Comrade Starmer. It’s time.

KEIR STARMER (slurred)

I’ll do it. I want to do it. I believe it’s right to do it. The people have decided. It doesn’t matter that it’s complete economic insanity. Hardship builds character.

The young man advances to the table. He’s fast.

STARMER’S HANDLER

Show me your wrists Comrade Starmer. Put out your hands.

KEIR STARMER

I am not wearing those capitalist cufflinks. I am good. I am doing good. I’m wearing the red star ones John gave me. I will never undermine the leader. I am not wrong thinking like Owen. I am not bad like Chuka.

STARMER’S HANDLER

Show me your wrists or I’ll take you to the basement and the hose.

Now for the first time we see KEIR STARMER fully.

A flash of terrified eyes.

He lurches out of his chair and stumbles to the window. Draws the curtains back fully.

He begins to fumble at the latch on the window. He’s too drunk. He can’t work it.

STARMER’S HANDLER puts a whistle to his lips and blows. One fast shrill blast.

KEIR STARMER freezes. Then shivers. Then tries to open the latch again.

KEIR STARMER

I just need some air. I just need a little air.

STARMER’S HANDLER

If I have to blow the whistle again it means you’re very, very naughty. Jeremy and John are waiting to hear you tell the Today programme why we have to leave the single market. John Humphrys will tell you that is the right thing to do because the people had a vote. Once. We can not be late.

KEIR STARMER grows still.

He turns. He offers a hand to the young man, simultaneously tugging at his coat cuff to cover the cufflink at the wrist.

STARMER’S HANDLER smiles. He takes KEIR STARMER by the wrist and begins to lead him from the room.

STARMER’S HANDLER

Be a good comrade Keir.

KEIR STARMER

After the BBC interview can we get some brekkie?

STARMER’S HANDLER

If you say the right things.

KEIR STARMER

Good. I am so very hungry. Can I have some bacon?

STARMER’S HANDLER

Comrade Keir, you know the leader decides what the people eat for breakfast. I believe today it’s jam, but only after study.
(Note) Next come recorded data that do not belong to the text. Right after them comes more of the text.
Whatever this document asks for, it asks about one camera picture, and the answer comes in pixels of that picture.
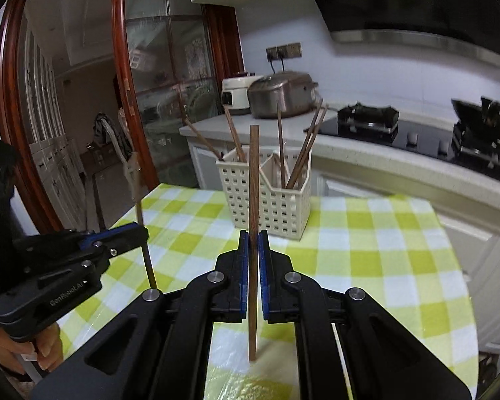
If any silver rice cooker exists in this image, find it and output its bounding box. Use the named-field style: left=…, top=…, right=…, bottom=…
left=247, top=72, right=319, bottom=119

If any white plastic utensil basket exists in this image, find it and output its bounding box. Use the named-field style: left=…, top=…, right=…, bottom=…
left=216, top=148, right=313, bottom=240

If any white carved dining chair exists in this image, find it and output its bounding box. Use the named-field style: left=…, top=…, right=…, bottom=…
left=104, top=108, right=142, bottom=165

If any dark garment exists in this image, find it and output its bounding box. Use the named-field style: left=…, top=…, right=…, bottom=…
left=92, top=112, right=111, bottom=144

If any brown wooden table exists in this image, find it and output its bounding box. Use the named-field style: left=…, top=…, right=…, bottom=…
left=85, top=142, right=122, bottom=168

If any person's left hand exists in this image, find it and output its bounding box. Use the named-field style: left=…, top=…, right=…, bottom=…
left=0, top=323, right=63, bottom=378

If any green white checked tablecloth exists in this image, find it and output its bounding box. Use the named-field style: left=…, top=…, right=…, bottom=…
left=56, top=182, right=480, bottom=400

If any wooden framed glass sliding door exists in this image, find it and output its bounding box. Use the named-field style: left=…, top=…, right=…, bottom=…
left=112, top=0, right=246, bottom=190

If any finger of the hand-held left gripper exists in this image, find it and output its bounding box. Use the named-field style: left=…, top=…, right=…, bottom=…
left=14, top=223, right=141, bottom=260
left=79, top=224, right=149, bottom=276

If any black range hood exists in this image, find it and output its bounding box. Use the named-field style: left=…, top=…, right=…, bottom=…
left=312, top=0, right=500, bottom=69

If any dark wooden door frame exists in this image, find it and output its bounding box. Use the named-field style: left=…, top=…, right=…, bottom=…
left=0, top=0, right=123, bottom=234

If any white rice cooker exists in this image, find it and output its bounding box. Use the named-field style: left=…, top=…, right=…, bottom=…
left=221, top=71, right=264, bottom=116

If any black burner grate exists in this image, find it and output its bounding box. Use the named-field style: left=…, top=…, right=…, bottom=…
left=337, top=102, right=401, bottom=134
left=451, top=127, right=500, bottom=169

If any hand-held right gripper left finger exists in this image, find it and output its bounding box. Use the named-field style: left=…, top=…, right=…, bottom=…
left=31, top=230, right=251, bottom=400

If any black wok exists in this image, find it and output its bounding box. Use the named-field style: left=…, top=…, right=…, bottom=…
left=451, top=97, right=500, bottom=142

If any black glass gas cooktop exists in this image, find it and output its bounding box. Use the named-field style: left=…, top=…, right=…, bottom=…
left=303, top=110, right=500, bottom=182

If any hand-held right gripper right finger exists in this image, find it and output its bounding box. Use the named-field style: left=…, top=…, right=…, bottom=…
left=257, top=229, right=471, bottom=400

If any white panelled cabinet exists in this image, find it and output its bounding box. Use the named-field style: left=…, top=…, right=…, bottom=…
left=23, top=29, right=86, bottom=234

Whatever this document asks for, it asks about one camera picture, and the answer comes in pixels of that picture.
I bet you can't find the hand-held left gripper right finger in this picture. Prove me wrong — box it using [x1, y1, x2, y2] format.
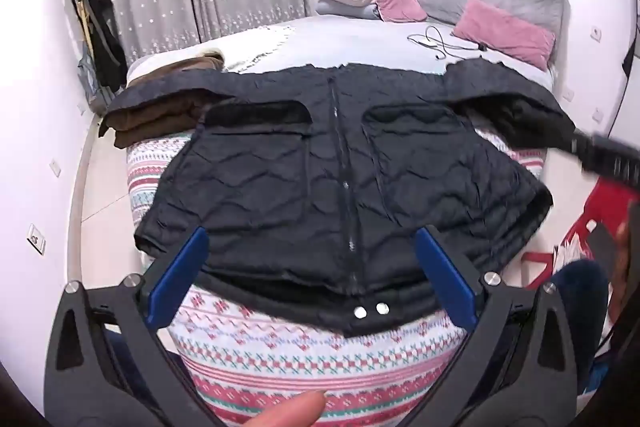
[400, 226, 583, 427]

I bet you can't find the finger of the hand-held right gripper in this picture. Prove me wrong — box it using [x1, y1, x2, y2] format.
[570, 129, 640, 192]

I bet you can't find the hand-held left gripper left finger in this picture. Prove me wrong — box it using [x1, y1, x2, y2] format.
[44, 226, 223, 427]

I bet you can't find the black quilted jacket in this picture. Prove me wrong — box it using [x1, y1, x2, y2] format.
[102, 62, 576, 338]

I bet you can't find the person's right forearm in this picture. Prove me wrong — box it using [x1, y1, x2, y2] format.
[611, 202, 640, 315]

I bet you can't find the person's left hand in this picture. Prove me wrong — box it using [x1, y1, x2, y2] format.
[235, 389, 328, 427]

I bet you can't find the red plastic stool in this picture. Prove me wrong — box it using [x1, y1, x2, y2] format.
[522, 179, 640, 280]

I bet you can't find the person's blue trouser leg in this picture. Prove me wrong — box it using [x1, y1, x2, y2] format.
[550, 259, 612, 395]

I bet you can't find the patterned knit blanket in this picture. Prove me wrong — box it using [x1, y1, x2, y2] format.
[125, 117, 546, 427]

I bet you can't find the brown folded garment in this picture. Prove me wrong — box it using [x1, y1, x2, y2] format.
[98, 56, 226, 150]

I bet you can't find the light blue bag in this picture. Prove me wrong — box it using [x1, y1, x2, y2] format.
[77, 49, 111, 114]

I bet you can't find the white fringed cloth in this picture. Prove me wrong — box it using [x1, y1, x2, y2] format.
[222, 24, 296, 74]

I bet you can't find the bed with grey sheet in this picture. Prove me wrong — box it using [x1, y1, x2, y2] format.
[125, 14, 556, 90]

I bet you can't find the wall socket with round insert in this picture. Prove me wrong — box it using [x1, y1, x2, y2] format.
[27, 223, 47, 256]

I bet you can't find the black charging cable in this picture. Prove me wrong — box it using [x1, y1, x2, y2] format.
[407, 24, 488, 60]

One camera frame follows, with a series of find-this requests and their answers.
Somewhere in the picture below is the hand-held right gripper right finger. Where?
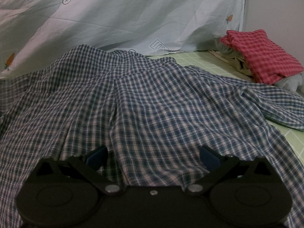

STARMER’S HANDLER stops. He examines KEIR STARMER’S wrist.

CLOSE ON

A cufflink with the flag of the European Union.

The two men lock eyes. KEIR STARMER shakes his head.

KEIR STARMER

No. No. No. I didn’t do it. A yellow tory Blairite shill must have snuck in and done it while I slept. Please. Don’t tell the messiah! He’ll tell me I’m a naughty boy!

STARMER’S HANDLER releases him and puts his whistle to his lips.

STARMER’S HANDLER

This is a serious breach of right thinking.

KEIR STARMER runs for the window.

KEIR STARMER’S HANDLER holds the whistle to his lips.

KEIR STARMER’S HANDLER

This is a 43A-i subsection three (whistle blast), chapter 9 (whistle blast), paragraph 37(whistle blast), bullet point 2904 (whistle blast), category blue (whistle blast), violation.

EXT    KEIR STARMER’S OFFICE – CONTINUOUS

We stand facing the window. Looking inside as KEIR STARMER fumbles and curses at the latch inside.

We can just hear the whistle blowing, blowing.

Hands. So many hands begin to cover KEIR STARMER. They drag him away from the window. The curtain slowly closes.